Desired motion happens when all the tuneable parameters are well-tuned. The motion of the arm is responsive and precise, with minimal lag.

Underdamped, overdamped, well-tuned video examples.

Some of the tools that helped build this project.

Conclusion

The final iteration of the arm was written with velocity control inputs, and had responsive and intuitive tracking movements (small corrections would generate slow and precise movements, while for larger corrections the arm would speed up to cover the larger distance and slow down at the end).

Because of a buffer included in deciding how far an object would need to move before warranting a response, the arm's tracking can be characterized as relaxed (doesn't jitter around a generally stationary target). The tradeoff of this is that there is a small delay in tracking response time, since the arm won't decide move unless the object moves away to a certain threshold of distance.

Input lag from the Kinect sensor adds onto the delay, creating a constant bias term of delay by about ~0.5 seconds. Because the vision algorithms run frame-by-frame analysis, requesting less frames from the sensor could lead to faster response times in tracking (as there will be less features to compute over a period of time).

The tradeoffs from a well-tuned shorter FPS are minimal, since the human eye can see convincing "motion" at ~24 frames per second (most movies are shot at this FPS), but to a computer a smaller FPS makes no difference, and can paradoxically lead to faster tracking times, depending on the complexity of the vision algorithm (for example, a lower FPS of 10 frames per second still has a theoretical lower bound of lag of 0.1 seconds).

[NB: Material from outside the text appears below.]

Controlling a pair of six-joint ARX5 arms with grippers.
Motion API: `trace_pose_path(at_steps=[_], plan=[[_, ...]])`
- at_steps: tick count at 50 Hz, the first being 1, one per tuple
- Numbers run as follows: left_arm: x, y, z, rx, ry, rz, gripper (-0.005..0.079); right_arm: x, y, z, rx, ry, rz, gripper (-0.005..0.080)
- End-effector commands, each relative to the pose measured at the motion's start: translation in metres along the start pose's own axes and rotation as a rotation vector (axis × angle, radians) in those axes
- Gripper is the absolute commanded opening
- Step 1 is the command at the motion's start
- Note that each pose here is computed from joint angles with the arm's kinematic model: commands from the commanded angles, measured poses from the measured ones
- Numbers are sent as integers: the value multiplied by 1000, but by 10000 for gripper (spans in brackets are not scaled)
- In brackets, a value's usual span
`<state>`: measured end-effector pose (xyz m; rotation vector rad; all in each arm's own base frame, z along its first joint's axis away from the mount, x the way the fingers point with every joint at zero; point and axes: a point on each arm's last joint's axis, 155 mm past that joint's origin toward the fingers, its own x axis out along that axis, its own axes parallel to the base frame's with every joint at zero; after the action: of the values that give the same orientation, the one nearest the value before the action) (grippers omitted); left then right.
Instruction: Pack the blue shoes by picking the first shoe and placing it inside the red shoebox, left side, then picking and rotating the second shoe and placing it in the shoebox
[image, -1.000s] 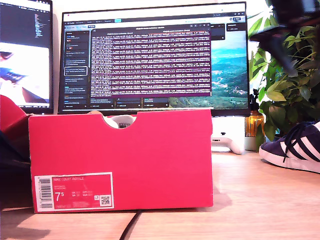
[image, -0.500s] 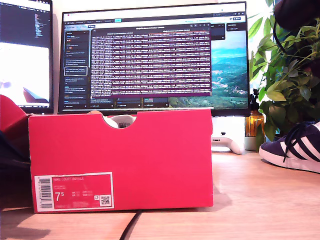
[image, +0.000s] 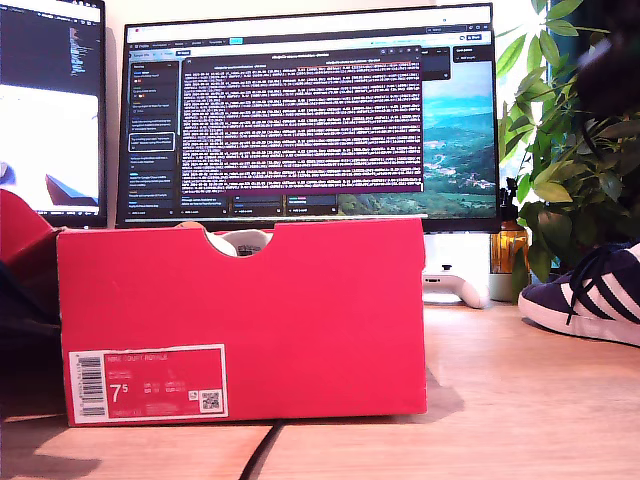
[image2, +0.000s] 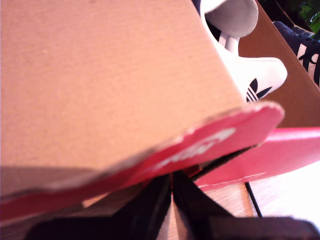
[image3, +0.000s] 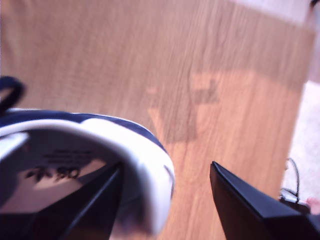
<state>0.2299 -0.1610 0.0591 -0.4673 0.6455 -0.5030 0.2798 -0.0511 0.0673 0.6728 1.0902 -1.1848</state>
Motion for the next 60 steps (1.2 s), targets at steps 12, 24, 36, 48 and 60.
trace_pose_path(at_steps=[12,24,36,48,60], plan=[[0,5,-9,6,16,8,-20,19,-8,-7,25,59,-5,14],[0,5,-9,6,16,8,-20,19,3,1,-75,51,47,-12],[0,5,-9,6,16,8,-20,-1,25,20,-390,-5,122,-12],[0,5,-9,6,16,8,-20,-34,49,29,-772,-34,225,-13],[0,5,-9,6,16,8,-20,-79,68,46,-973,-109,313,-12]])
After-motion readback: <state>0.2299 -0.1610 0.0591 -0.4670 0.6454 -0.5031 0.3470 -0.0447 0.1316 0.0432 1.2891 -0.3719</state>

Because of the design setup of the arm, motion planning was comparatively simple compared to more degrees of freedom, since the revolute axes on the arm allowed a direct approximation of {left, right, up, down} movements to be planned. Adding on more joints would create more complex motion plans that require inverse kinematics to compute, which is the next thing I plan to do with the project. I've already finished the electronic circuits to support this (you can see several unconnected ports on the driver box that are waiting to be used by future DOF), and I'm working on the CAD designs for the mechanics of the arm now.